■ What is being asked ■
In the listing below, find every line with the string "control" and pull it out.

BEGIN Data records

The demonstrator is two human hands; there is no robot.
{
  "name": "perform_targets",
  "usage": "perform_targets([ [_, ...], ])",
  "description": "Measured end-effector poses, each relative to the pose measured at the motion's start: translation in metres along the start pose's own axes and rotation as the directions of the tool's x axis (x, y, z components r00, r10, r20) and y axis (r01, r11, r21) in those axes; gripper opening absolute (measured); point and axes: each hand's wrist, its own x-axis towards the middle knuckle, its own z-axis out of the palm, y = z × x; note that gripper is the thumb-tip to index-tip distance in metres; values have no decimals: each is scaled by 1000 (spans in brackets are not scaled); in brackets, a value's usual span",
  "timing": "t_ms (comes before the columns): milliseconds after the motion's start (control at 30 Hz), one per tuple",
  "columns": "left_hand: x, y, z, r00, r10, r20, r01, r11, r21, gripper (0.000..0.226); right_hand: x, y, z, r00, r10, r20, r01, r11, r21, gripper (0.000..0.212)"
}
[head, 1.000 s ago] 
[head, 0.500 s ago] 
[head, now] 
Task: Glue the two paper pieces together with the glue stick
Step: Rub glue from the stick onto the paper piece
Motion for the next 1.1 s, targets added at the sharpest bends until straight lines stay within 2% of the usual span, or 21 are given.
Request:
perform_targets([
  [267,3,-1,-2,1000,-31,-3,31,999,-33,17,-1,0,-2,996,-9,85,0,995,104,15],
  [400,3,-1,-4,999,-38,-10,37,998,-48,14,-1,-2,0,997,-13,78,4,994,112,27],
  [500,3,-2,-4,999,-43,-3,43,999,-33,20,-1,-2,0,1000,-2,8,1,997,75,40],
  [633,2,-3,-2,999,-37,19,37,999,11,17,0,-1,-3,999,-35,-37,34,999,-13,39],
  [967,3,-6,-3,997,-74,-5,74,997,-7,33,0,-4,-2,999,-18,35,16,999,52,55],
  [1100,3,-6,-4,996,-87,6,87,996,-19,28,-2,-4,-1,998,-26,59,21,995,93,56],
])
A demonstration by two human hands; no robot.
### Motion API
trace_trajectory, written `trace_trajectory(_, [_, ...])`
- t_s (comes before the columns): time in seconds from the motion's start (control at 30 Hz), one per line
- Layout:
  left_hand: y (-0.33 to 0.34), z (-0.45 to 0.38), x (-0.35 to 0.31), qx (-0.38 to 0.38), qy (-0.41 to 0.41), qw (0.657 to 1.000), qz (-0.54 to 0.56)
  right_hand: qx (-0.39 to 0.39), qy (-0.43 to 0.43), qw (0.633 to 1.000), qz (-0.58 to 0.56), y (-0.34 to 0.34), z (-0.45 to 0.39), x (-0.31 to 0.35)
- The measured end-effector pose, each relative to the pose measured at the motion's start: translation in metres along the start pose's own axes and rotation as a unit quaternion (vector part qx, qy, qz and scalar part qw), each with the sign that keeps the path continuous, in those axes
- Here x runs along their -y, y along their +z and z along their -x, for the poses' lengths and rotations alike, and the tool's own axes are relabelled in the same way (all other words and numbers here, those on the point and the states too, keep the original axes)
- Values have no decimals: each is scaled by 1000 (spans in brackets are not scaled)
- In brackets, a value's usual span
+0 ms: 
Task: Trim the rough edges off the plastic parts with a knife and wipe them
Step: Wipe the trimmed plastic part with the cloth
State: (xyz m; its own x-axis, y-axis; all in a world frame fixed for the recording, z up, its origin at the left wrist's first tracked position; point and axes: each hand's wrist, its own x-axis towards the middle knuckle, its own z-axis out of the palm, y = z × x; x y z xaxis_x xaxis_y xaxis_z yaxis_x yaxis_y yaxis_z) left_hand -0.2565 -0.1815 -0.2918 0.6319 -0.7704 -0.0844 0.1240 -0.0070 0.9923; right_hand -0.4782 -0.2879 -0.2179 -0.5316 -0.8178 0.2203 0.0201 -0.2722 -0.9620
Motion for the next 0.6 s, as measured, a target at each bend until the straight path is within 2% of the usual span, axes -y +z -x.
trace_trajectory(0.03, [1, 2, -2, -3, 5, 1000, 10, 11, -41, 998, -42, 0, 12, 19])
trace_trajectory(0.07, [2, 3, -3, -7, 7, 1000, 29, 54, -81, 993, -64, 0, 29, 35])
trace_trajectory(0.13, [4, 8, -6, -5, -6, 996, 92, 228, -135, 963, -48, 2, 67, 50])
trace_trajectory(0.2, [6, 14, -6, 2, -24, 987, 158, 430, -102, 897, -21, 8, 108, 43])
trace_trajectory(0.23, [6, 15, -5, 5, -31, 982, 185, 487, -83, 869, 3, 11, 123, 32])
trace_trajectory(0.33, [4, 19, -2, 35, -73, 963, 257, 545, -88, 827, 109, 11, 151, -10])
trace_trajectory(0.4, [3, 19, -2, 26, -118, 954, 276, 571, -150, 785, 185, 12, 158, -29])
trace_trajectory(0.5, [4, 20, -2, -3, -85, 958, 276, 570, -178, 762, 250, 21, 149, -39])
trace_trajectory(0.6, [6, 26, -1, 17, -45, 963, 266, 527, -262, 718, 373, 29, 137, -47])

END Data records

■ Answer for this exercise ■
  "timing": "t_ms (comes before the columns): milliseconds after the motion's start (control at 30 Hz), one per tuple",
- t_s (comes before the columns): time in seconds from the motion's start (control at 30 Hz), one per line

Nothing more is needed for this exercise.